The news stories reporting Gil-bert’s appointment all made conspicuous mention of the fact that he is forty years old. The New York Philharmonic, far from coincidentally, has the oldest-looking audience of any major arts organization whose performances I have attended in recent years. Other orchestras are grappling with the same problem, and one of them, the Los Angeles Philharmonic, has responded by taking the even more drastic step of hiring as its next music director a conductor considerably younger than Gilbert, the twenty-six-year-old Gustavo Dudamel. But it is unlikely that the youthfulness of Dudamel and Gilbert will be sufficient in and of itself to persuade anyone under thirty to come to their concerts. The generation gap in classical music goes far deeper than that.
A half-century ago, the New York Philharmonic hired another forty-year-old music director who promptly put the orchestra at the center of postwar American culture. But Leonard Bernstein was already famous when he succeeded Dimitri Mitropoulos. By 1958, he had scored four Broadway musicals and a Hollywood movie, made the most highly publicized conducting debut in the history of American classical music, made dozens of major-label recordings, and spent countless hours talking about music on network TV.
Alan Gilbert, by contrast, has done none of those things, nor will he have the opportunity to do anything like them. The fault lies not in his abilities, such as they are, but in the fact that the days of the celebrity conductor are over. Even if he proves to be a conductor comparable in quality to Bernstein, there is no possibility whatsoever that he will become as famous as Bernstein.
Why is this so? Because our predominantly popular culture has withdrawn its attention from classical music. The means by which a classical musician could once become famous thus no longer exist. Major labels no longer record this music except sporadically, just as the national media no longer cover it with any frequency.

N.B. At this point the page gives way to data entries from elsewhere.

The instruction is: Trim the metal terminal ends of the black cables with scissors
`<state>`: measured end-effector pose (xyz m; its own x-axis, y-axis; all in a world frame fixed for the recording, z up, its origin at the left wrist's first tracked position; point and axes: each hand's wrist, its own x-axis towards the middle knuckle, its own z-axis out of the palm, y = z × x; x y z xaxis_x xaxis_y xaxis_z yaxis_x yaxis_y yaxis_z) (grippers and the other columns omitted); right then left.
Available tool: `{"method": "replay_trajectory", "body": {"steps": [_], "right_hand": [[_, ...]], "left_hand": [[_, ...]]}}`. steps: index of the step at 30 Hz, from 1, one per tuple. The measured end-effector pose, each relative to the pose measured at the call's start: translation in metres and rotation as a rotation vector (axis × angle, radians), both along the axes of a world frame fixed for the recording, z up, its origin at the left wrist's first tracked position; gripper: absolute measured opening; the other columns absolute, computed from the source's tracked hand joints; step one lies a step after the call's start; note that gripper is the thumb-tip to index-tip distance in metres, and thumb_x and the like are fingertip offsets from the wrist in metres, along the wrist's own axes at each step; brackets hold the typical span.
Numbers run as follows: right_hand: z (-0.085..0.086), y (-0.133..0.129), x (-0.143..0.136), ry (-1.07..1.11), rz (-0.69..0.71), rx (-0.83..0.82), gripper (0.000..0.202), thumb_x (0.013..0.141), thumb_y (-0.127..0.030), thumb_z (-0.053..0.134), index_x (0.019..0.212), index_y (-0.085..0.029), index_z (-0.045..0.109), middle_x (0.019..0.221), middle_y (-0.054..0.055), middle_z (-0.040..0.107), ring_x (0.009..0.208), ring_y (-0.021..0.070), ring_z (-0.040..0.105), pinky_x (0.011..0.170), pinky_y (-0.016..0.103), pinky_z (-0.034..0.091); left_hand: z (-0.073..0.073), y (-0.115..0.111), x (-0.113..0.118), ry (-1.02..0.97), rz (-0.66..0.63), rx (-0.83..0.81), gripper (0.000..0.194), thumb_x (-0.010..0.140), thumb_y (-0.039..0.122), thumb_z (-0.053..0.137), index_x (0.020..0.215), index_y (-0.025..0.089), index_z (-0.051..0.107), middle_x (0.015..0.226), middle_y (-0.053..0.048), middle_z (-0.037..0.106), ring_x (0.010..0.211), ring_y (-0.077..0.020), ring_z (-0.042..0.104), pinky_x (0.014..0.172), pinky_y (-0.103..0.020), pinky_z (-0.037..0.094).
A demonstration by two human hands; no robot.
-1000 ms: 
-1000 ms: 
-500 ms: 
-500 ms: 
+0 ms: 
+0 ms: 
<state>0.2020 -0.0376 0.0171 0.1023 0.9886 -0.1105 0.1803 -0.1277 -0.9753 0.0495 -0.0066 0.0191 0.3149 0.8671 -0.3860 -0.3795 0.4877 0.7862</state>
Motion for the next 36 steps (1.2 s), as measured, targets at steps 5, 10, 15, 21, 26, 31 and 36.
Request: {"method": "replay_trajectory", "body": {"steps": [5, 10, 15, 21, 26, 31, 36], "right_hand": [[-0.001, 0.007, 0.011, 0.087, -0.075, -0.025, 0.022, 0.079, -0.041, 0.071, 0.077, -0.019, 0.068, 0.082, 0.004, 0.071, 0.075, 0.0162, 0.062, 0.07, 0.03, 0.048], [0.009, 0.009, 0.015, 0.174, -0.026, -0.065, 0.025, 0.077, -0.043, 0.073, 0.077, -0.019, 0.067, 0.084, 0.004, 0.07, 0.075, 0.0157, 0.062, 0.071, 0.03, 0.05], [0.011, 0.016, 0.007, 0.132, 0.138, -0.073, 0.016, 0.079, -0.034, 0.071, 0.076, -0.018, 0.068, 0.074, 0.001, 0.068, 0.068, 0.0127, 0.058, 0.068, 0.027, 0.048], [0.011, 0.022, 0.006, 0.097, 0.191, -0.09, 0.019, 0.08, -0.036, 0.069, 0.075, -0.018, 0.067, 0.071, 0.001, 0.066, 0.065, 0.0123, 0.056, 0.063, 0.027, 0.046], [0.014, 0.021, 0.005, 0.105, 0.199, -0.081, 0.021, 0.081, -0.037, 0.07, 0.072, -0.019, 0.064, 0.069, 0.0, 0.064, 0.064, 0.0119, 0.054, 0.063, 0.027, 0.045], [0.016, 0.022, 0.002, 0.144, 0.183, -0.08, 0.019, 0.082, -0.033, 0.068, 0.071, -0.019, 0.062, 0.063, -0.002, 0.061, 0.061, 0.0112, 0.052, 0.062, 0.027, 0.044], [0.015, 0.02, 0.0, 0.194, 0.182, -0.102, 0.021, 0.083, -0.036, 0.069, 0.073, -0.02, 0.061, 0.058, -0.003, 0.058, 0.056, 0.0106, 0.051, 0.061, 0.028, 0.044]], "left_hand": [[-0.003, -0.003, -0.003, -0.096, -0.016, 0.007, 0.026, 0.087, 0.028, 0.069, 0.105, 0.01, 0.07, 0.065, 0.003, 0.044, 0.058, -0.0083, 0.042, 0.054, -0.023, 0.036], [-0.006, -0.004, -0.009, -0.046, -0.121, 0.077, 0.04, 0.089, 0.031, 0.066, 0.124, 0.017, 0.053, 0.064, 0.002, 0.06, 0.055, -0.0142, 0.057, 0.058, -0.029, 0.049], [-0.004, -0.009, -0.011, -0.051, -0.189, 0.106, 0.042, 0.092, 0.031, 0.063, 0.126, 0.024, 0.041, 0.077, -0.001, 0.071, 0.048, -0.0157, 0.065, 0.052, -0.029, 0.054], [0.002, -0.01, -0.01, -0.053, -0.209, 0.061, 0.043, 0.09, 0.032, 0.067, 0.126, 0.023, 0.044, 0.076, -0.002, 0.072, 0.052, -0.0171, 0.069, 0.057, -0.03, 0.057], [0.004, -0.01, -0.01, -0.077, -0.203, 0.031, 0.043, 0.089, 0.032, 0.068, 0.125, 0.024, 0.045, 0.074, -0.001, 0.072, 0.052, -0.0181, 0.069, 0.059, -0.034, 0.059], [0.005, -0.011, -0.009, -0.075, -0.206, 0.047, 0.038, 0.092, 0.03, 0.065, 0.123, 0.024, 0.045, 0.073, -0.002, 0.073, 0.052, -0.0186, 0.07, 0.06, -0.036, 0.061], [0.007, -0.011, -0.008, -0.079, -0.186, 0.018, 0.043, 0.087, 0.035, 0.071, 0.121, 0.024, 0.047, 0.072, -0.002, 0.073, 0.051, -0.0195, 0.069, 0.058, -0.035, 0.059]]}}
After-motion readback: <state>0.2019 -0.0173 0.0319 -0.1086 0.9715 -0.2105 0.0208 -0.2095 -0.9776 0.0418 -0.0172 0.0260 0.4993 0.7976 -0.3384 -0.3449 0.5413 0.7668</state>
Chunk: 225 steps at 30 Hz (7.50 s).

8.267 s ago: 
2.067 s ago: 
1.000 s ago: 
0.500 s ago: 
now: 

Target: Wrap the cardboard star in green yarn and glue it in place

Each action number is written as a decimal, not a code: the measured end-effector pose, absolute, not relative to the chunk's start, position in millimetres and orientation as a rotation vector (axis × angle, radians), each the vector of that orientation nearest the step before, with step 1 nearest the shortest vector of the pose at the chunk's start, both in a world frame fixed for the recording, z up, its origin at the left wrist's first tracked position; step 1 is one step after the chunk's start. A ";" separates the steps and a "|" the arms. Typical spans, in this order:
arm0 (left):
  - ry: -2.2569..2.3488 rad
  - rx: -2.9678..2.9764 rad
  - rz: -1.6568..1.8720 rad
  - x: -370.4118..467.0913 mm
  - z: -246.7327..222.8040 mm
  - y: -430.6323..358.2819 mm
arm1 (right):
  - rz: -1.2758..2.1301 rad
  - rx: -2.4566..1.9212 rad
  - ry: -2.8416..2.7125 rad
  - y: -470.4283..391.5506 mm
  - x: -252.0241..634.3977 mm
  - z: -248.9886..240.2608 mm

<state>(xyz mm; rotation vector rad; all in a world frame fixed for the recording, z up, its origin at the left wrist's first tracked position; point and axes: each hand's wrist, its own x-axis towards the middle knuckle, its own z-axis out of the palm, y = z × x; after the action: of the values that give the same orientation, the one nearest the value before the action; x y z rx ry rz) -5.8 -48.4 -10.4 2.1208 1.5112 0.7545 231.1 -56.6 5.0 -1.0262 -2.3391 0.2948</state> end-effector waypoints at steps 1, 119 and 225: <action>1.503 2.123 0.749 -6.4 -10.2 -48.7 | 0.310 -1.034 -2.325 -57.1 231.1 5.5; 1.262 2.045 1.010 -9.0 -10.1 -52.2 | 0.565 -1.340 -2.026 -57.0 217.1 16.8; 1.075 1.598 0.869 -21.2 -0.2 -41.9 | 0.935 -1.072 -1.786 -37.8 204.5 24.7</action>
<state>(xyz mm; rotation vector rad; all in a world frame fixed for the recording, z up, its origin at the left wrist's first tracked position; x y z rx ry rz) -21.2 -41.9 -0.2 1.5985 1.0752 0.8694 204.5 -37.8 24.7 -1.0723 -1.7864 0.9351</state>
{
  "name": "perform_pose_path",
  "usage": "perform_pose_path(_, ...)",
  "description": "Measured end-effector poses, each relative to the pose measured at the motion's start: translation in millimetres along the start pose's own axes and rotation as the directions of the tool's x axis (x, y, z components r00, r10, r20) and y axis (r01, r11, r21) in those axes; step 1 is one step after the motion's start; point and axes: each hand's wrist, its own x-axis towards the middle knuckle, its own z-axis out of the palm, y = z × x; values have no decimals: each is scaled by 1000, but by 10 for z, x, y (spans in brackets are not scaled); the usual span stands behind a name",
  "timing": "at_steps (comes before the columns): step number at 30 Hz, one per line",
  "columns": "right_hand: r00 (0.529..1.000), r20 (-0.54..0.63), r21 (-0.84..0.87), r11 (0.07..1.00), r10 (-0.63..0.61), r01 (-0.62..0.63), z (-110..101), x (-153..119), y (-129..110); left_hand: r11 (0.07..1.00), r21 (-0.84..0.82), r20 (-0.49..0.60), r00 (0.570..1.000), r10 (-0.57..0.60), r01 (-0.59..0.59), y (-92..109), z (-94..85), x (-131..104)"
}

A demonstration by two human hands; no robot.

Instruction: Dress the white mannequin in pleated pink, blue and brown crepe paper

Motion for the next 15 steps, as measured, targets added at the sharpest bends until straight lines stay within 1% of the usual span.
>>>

No less alarming is a parallel musical development described by Dana Gioia, the chairman of the National Endowment for the Arts, in a widely noted commencement address delivered at Stanford University earlier this year:
At fifty-six, I am just old enough to remember a time when every public high school in this country had a music program with choir and band, usually a jazz band, too, sometimes even an orchestra. . . . This once-visionary and democratic system has been almost entirely dismantled by well-meaning but myopic school boards, county commissioners, and state officials, with the federal government largely indifferent to the issue. Art became an expendable luxury, and 50 million students have paid the price.